Saturday, January 18, 2014

Week Welcomed....

On this post I am going to;
1. Fill you in on the week and any trips made.
2. Update everyone on my plans to or not to return to work.
I'm not sure where to start, but here goes nothing.

On Wednesday, I scored some great deals at the thrifty store. I am such a collector of JUNK but. sometimes I do find a great deal, like this guy.
 

Isn't he cute? He is a brand new Syracuse University Otto pillow pet. I paid $2.99, online he cost
$29.99. I am feeling pretty much like I scored, and Gavin loved him. I also found this brand new dark/out window panel. Yes I knew it was only one panel, but I had hoped that it would cover the window....the find cost me $1.99. I took the risk. Here is the result...

NOT so good. So I searched online for it's twin. I did find it, and nearly shat myself. $70.00 per panel. WHO IN THEIR RIGHT MIND WOULD PAY THAT???? Anybody need a curtain? I'm not going to give up just yet. I might be able to get my creative and talented mother to help me out, and keep my eyes pealed for bargain bins at JcPenny's (this is where the brand came from) there has to be a stray twin out there to match this lovely guy right. Just why do they sell things like this in pieces anyways.....how many people (besides me on a deal at the thrift store) buy just ONE curtain panel? NO ONE.....The company has just been smart enough to say you need two so we'll jack up the price for one, then give you a deal off if you buy two. I say it simply SUCKS. So I am out $1.99 but have a very nice piece of curtain.
 I spent the rest of the day organizing and getting things off to deposit at the thrifty store myself. NOTE that I will not be dropping off ONE (Singular) curtain panel.
Later that evening I made it to the guy with Tammy and attended a class called Bhanna ( I think I spelled it badly). It had an Indian flair to it and it seemed very similar to Zumba. Tammy and I went to Friendly's after, she wanted ice cream. I sat and had black coffee. Still working on the weight loss and I am officially down 9 pounds since I started this plan just under two weeks ago.
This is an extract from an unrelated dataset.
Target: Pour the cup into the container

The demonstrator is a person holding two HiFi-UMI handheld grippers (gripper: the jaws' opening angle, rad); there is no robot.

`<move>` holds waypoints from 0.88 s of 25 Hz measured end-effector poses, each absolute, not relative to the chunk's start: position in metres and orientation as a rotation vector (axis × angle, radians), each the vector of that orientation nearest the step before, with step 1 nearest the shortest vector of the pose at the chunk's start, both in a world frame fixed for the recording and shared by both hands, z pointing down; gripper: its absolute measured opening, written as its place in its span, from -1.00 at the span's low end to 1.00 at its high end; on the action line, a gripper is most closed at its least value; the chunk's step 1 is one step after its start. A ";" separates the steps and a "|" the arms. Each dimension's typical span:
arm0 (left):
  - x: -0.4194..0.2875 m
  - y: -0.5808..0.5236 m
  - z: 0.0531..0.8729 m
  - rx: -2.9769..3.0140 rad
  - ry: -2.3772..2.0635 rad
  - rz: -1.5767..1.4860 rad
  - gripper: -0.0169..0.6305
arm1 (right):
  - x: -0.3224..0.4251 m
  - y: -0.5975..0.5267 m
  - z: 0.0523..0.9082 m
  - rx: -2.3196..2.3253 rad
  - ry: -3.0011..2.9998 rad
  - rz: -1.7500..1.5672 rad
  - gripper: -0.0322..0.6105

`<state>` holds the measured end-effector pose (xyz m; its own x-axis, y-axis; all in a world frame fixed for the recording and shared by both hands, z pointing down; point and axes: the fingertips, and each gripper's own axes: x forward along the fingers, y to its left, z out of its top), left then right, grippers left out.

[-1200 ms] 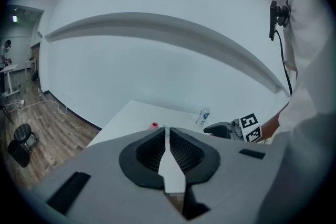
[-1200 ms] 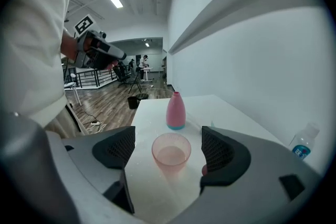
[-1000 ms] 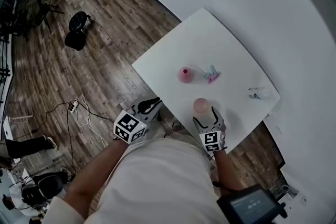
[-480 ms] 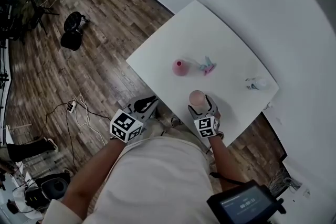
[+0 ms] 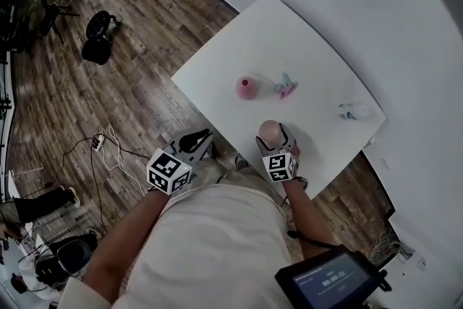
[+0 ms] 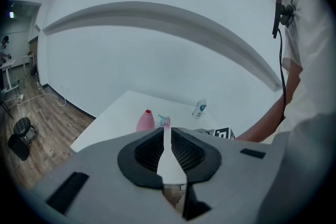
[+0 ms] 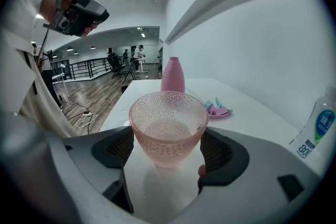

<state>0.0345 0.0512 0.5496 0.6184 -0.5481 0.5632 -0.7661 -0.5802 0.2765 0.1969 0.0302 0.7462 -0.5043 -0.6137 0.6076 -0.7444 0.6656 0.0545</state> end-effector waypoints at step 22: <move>0.018 0.027 0.556 2.318 -1.035 0.601 -0.84 | 0.186 0.011 0.745 1.072 -2.257 0.306 0.29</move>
<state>0.0180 0.0269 0.5559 0.6081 -0.5393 0.5826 -0.7732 -0.5686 0.2808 0.1855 0.0108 0.7452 -0.4829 -0.6207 0.6177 -0.7627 0.6447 0.0516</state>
She looks much better after the gym then I do....but then she looks better most of the time anyways.
Thursday was spent on the low. I did a little cleaning around the house and watched the movie Behind the Pines with Ryan Gosling and Bradly Cooper.

 It was a different movie, but I enjoy those kinds of weird twisted fate things.
Thursday evening I went to my sleep study appointment.
 
Here is a bathroom selfie of me with all the wires and electrodes. It sucked..... I don't know how I got any sleep with this stuff on.
Here is a sexy one of me....There were electrodes on my legs and my chest, the nice man who hooked me up and took this picture, Elhondro (spelling) informed me there are more and had I been in Texas there would have been more things running to my body. The whole thing was just such a strange experience. Crossing my fingers that everything is OK!!!!
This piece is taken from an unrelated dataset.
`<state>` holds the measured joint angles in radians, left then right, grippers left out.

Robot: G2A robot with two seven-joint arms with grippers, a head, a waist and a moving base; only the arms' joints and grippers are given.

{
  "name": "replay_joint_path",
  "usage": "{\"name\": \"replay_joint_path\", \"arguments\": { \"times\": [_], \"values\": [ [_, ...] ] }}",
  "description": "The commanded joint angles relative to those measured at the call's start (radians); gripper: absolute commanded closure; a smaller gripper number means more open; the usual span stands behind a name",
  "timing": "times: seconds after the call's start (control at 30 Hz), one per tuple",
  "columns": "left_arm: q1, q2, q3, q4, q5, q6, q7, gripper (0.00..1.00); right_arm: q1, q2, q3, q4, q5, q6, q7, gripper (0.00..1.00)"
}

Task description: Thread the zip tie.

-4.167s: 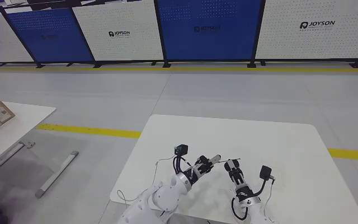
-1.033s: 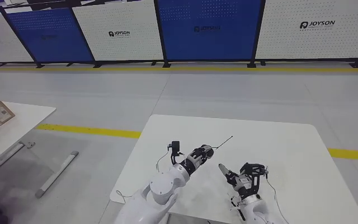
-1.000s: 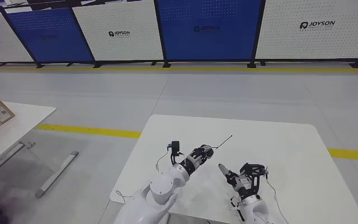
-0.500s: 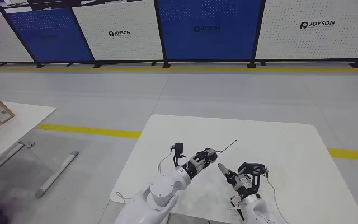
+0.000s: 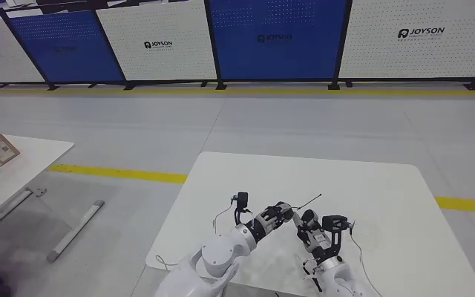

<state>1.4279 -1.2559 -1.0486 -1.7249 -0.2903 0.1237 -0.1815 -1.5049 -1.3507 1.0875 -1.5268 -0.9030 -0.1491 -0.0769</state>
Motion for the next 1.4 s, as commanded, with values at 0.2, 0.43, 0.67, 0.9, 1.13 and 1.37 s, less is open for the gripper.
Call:
{"name": "replay_joint_path", "arguments": {
  "times": [0.2,0.43,0.67,0.9,1.13,1.37],
  "values": [
    [-0.008,-0.002,0.006,0.013,0.003,0.0,0.011,1.0,-0.009,0.001,0.003,-0.006,-0.005,-0.029,-0.027,0.71],
    [-0.008,-0.002,0.015,0.015,0.013,-0.001,0.012,1.0,-0.017,0.003,0.01,-0.013,0.0,-0.052,-0.042,0.75],
    [-0.001,-0.001,0.018,0.009,0.023,0.0,0.011,1.0,-0.017,0.003,0.011,-0.016,0.0,-0.057,-0.04,0.77],
    [0.004,0.001,0.025,0.003,0.038,0.003,0.006,1.0,-0.011,0.002,0.006,-0.012,0.003,-0.056,-0.028,0.8],
    [0.008,0.001,0.028,0.0,0.044,0.001,0.004,1.0,-0.008,0.001,0.002,-0.007,0.005,-0.057,-0.026,0.77],
    [0.009,0.002,0.032,0.005,0.05,-0.002,0.004,1.0,-0.007,0.001,0.001,-0.007,0.003,-0.058,-0.026,0.82]
  ]
}}
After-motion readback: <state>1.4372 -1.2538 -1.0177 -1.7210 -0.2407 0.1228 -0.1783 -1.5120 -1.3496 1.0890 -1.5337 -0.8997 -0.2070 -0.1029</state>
 Six weeks ago I was fearful I wouldn't get the opportunity to go to work.  About three weeks ago, I was ready to go back to work and concerned that the State wouldn't call me. Two weeks ago I got my go ahead letter informing me of what the job entails, 1 week ago, I talked to my husband about NOT returning to work, and in just over one week I go in for my interview/orientation.
Apparently I am still VERY confused. Thing is the job is NOT what I really had hoped it would be. Inside my head I made it much more dreamy and so less a nightmare. Now that the job details have been presented to me in black and white I am having a very difficult time thinking that this could in anyway benefit me, my family or our current circumstance. Sure its money...no headaches from the job demands...(its not that difficult of a job), and consistent and has all the state benefits...BUT....its crappy money, crappy hours, and crappy days off, limited vacations and I might have to take MANDATED over time. It might have been a great job for me, which it was 25 years ago. Now....I'm over qualified, over whelmed with the schedule, and just plain OVER with the idea of taking a job I could have got with my HS diploma or a GED. Nothing against these positions, and honestly I have encouraged my daughter to look into something like this. But Its just NOT for me at this point in my life. Hubby has been pretty supportive of this decision, but insists that I at least attend the interview/orientation as I have already agreed to the appointment. So be it, maybe he thinks I might change my mind....I may stick out the orientation too, we shall see.
Friday I was scheduled to go to my Close to My Heart class, but I had some strange allergic reaction from the glue they used to stick the electrodes to my face with. I stayed home. My friend Carol came over and we caught up.
So far today....all my plans have been squashed due to the SNOW!!! Woke up to a BLIZZARD! I did make it to my first day of HOCKEY and loved it. My body is feeling it now, but I am ready to go at it again next week. Breakfast plans were CA as I really did not want to drive into the city in this weather, I am suppose to go later for a science fun fair with my son, but we will see how the weather cooperates. Tonight is suppose to be people at our house, I guess we will see how that goes. Right now I am ready to curl up with a good movie or a good book. WOW CNY weather can surprise you sometimes.